WORK TO COMPLETE →
Show each line of the data below in which "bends" occurs.

Records from a dataset:

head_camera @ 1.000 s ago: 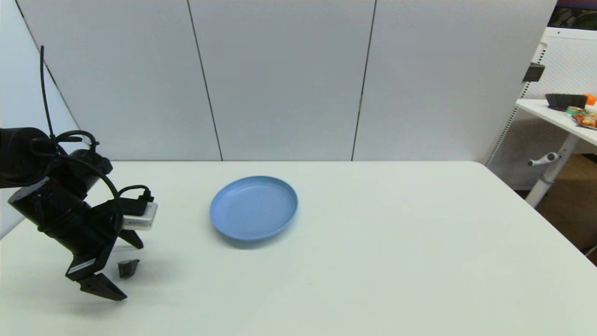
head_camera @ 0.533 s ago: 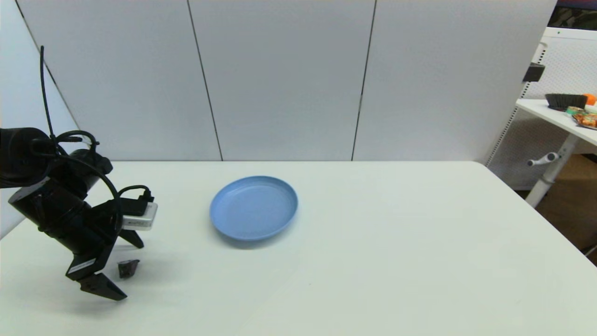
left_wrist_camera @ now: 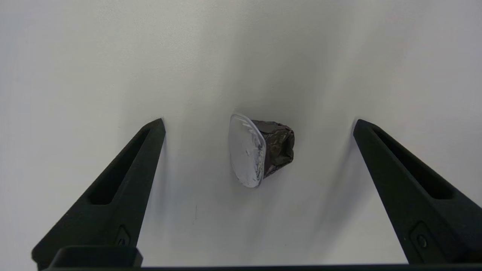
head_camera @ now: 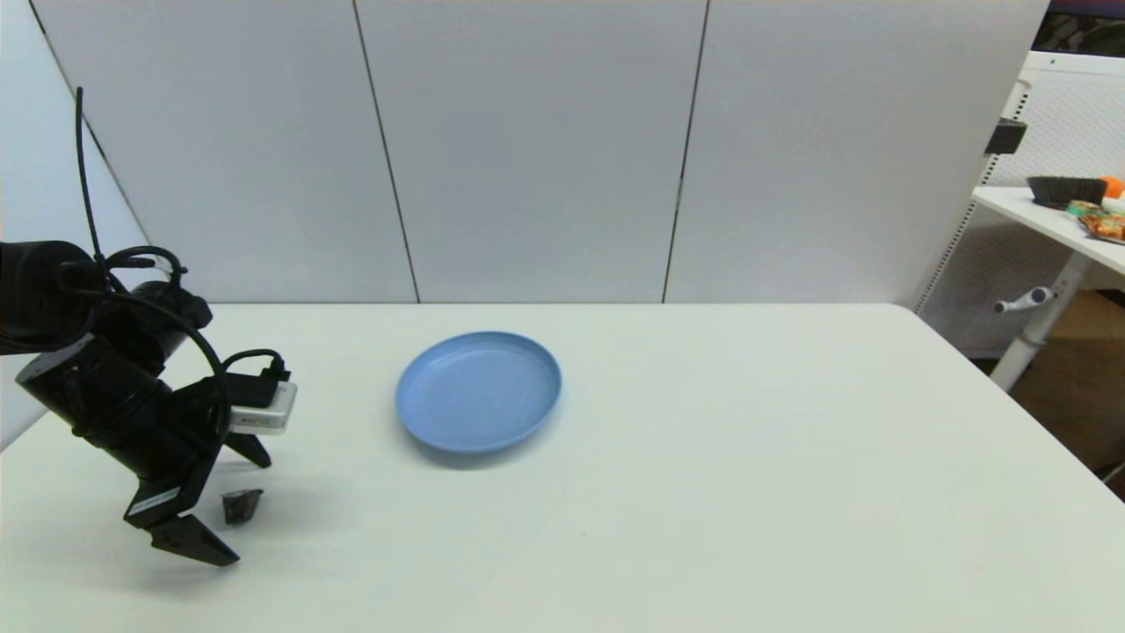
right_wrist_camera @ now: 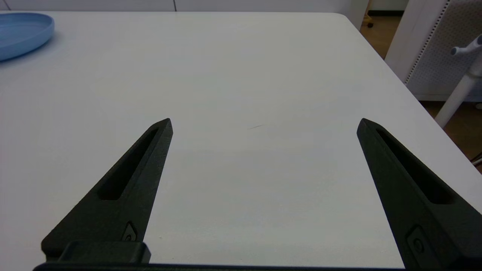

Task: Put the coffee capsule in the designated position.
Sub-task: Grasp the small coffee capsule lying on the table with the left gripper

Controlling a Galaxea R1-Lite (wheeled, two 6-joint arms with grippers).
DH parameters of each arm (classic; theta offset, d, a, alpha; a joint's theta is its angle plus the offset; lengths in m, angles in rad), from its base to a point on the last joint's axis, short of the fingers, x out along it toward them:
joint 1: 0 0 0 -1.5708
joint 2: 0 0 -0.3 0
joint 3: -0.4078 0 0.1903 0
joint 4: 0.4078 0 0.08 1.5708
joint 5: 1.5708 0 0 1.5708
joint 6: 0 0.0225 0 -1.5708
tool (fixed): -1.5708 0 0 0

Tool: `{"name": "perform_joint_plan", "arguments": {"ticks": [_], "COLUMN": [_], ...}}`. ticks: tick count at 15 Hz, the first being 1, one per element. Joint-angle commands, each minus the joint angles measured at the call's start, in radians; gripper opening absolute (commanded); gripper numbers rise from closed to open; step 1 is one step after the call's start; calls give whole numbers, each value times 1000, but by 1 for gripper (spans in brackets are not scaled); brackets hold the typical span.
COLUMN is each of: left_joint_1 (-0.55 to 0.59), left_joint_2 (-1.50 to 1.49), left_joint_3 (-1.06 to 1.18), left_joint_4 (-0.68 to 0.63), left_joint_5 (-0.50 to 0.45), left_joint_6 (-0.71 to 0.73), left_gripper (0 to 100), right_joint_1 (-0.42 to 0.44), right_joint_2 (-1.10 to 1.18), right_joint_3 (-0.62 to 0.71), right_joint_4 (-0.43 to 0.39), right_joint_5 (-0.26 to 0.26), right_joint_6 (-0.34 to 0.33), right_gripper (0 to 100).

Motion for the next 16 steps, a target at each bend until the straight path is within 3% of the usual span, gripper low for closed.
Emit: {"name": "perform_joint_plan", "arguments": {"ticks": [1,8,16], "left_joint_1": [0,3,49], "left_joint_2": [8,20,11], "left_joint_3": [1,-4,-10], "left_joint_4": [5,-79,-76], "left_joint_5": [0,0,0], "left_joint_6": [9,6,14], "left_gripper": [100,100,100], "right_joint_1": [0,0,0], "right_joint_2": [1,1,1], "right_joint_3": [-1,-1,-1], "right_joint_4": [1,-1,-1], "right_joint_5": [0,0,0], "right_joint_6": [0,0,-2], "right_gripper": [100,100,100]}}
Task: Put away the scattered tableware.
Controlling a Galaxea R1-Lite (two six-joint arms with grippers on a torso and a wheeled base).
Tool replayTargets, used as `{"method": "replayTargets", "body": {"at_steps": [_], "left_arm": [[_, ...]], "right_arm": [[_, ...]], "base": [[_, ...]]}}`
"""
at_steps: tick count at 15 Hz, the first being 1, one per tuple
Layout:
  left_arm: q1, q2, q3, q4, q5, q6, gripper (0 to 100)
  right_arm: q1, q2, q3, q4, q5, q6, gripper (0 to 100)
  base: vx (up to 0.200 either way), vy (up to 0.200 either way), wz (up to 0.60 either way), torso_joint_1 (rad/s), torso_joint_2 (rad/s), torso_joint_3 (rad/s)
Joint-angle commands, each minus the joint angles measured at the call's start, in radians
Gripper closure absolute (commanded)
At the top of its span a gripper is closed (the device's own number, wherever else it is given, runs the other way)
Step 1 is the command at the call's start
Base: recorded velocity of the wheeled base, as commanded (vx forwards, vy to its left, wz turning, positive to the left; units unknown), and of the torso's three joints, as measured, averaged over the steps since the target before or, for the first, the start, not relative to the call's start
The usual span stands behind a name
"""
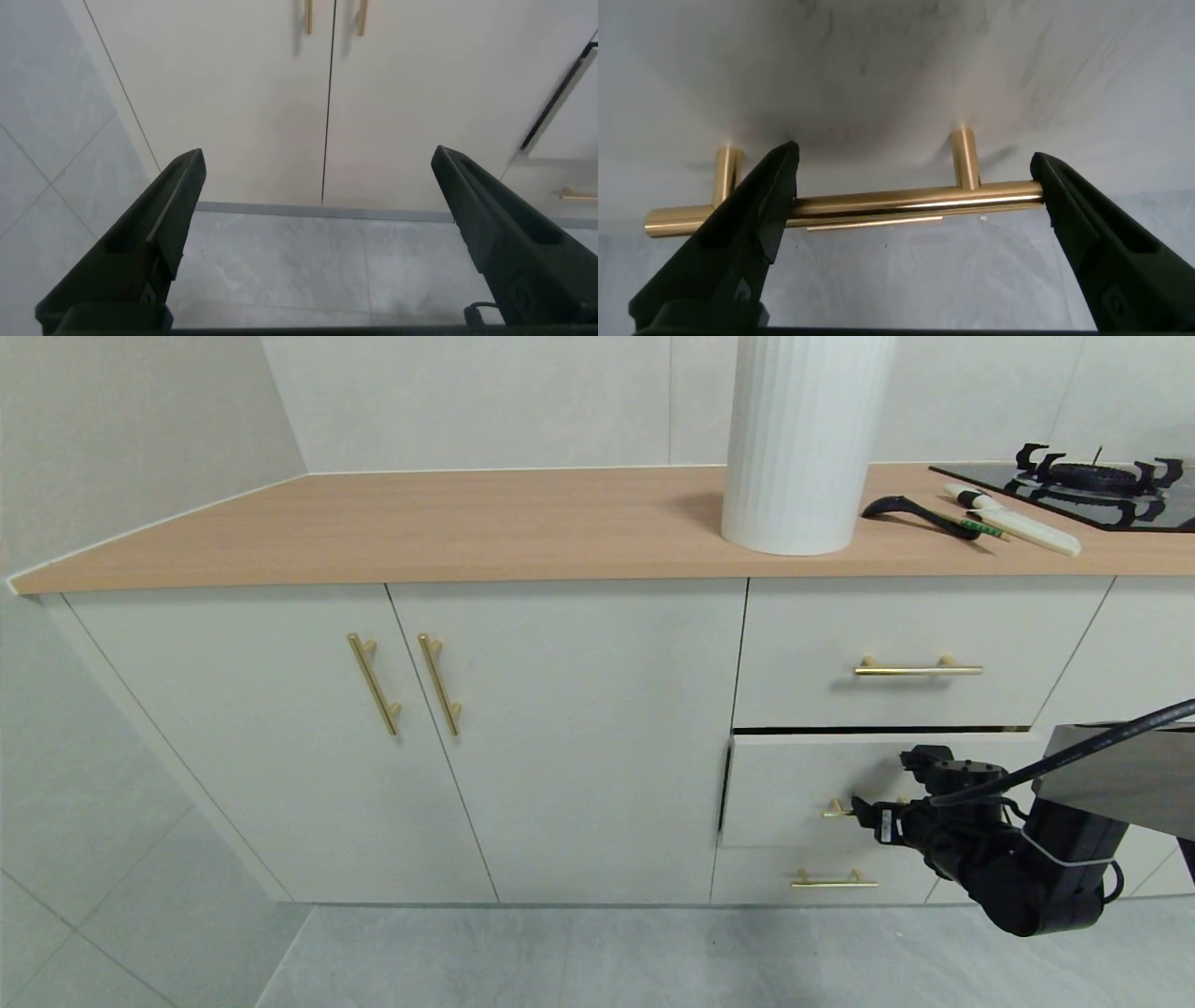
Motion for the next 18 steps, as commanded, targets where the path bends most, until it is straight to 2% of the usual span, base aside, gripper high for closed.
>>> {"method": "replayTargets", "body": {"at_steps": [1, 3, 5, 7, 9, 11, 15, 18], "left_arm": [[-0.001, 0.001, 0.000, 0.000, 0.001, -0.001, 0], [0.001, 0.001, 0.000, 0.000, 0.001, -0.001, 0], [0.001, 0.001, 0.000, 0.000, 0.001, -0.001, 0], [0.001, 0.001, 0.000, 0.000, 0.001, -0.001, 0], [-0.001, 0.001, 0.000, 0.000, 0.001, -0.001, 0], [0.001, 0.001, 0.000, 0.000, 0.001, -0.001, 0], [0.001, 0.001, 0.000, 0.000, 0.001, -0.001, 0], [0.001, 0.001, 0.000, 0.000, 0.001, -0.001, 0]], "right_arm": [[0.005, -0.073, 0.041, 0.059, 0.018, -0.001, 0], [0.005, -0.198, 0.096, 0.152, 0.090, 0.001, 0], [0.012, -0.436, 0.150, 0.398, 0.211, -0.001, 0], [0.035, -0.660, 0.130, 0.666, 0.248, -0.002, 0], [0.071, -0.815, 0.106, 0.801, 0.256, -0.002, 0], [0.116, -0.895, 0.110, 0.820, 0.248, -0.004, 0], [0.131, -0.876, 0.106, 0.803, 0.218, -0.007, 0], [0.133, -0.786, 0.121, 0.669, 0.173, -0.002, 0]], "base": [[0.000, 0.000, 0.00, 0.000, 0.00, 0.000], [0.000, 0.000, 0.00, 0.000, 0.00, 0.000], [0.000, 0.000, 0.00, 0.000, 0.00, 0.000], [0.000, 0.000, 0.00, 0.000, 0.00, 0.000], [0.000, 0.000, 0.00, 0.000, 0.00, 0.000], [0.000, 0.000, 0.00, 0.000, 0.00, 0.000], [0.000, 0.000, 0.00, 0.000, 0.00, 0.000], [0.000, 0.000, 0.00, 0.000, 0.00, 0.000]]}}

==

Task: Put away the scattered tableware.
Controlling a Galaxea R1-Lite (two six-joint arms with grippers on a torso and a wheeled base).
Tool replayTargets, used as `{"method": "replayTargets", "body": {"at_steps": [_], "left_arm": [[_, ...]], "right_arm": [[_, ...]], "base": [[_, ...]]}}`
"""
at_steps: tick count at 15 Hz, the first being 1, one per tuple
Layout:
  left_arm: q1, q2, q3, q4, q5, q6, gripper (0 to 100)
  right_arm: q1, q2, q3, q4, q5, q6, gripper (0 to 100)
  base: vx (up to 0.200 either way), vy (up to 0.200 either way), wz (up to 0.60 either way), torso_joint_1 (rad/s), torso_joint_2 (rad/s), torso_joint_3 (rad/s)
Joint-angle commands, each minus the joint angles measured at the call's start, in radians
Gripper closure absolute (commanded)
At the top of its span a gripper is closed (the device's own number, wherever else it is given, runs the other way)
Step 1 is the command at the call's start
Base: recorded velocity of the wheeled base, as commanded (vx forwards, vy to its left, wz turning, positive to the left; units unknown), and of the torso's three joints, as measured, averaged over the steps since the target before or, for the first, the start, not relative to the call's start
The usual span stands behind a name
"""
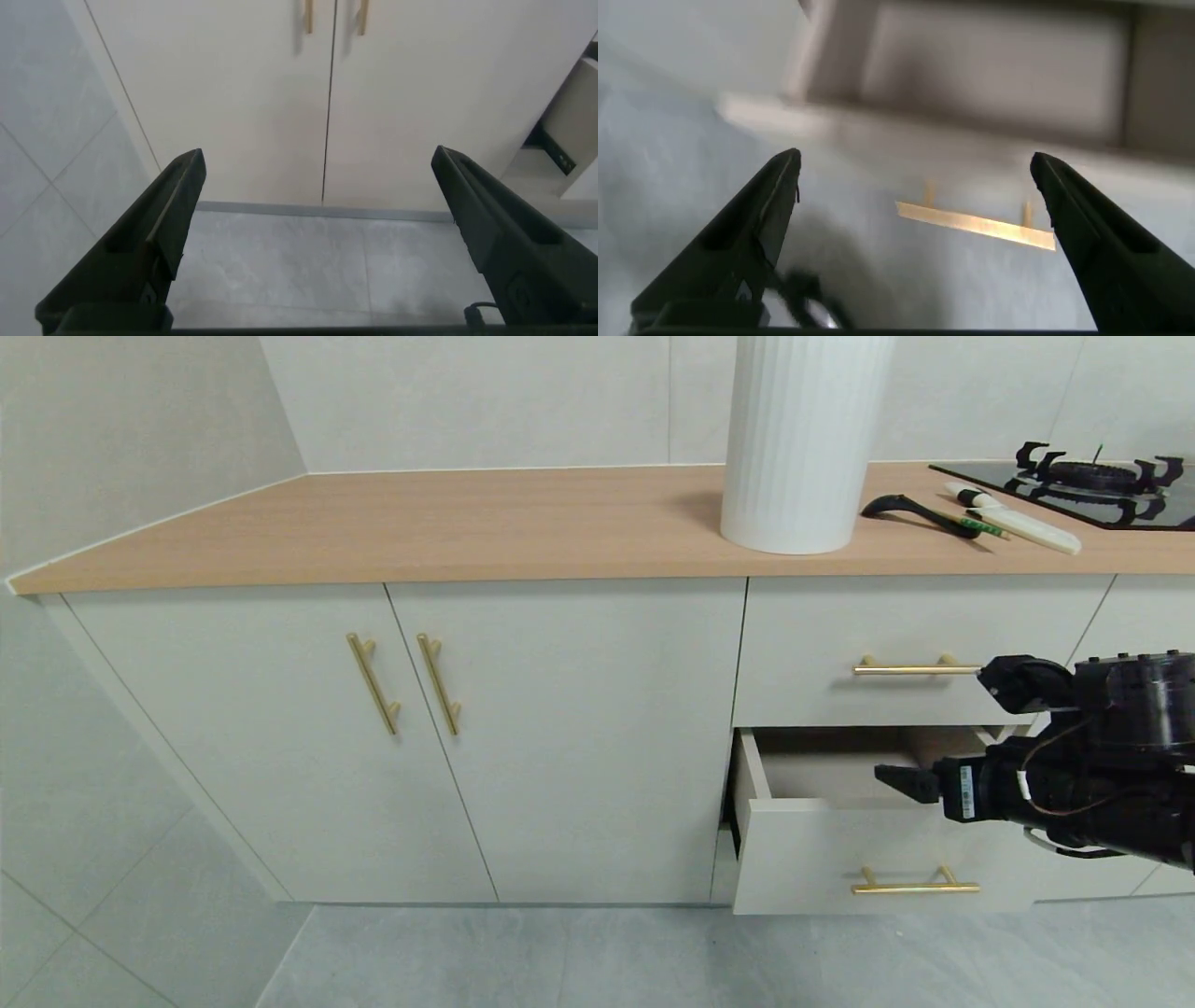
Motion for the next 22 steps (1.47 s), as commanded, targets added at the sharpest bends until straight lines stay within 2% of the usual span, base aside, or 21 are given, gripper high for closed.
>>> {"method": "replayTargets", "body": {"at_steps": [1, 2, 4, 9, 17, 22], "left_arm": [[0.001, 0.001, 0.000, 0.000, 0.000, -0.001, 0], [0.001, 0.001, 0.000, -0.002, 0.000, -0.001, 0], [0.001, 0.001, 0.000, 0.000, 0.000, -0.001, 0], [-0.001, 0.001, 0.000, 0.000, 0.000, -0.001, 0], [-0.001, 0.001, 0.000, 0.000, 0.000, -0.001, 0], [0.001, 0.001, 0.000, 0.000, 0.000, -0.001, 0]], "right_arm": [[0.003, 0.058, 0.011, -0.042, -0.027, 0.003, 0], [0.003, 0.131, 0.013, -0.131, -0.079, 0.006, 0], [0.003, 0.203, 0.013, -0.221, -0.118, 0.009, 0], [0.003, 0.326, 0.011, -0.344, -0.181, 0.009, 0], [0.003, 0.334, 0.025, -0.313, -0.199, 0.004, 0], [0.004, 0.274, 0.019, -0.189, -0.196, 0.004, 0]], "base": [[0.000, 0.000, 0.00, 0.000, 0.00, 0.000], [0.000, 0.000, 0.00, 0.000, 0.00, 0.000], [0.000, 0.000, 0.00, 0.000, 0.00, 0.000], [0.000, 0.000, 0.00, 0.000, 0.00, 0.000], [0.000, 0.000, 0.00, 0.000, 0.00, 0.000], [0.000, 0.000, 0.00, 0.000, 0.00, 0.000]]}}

RESULT →
Motion for the next 18 steps, as commanded, targets where the path bends most, until it is straight to 2% of the usual span, base aside, gripper high for closed.
Motion for the next 22 steps (1.47 s), as commanded, targets added at the sharpest bends until straight lines stay within 2% of the usual span, base aside, or 21 are given, gripper high for closed.

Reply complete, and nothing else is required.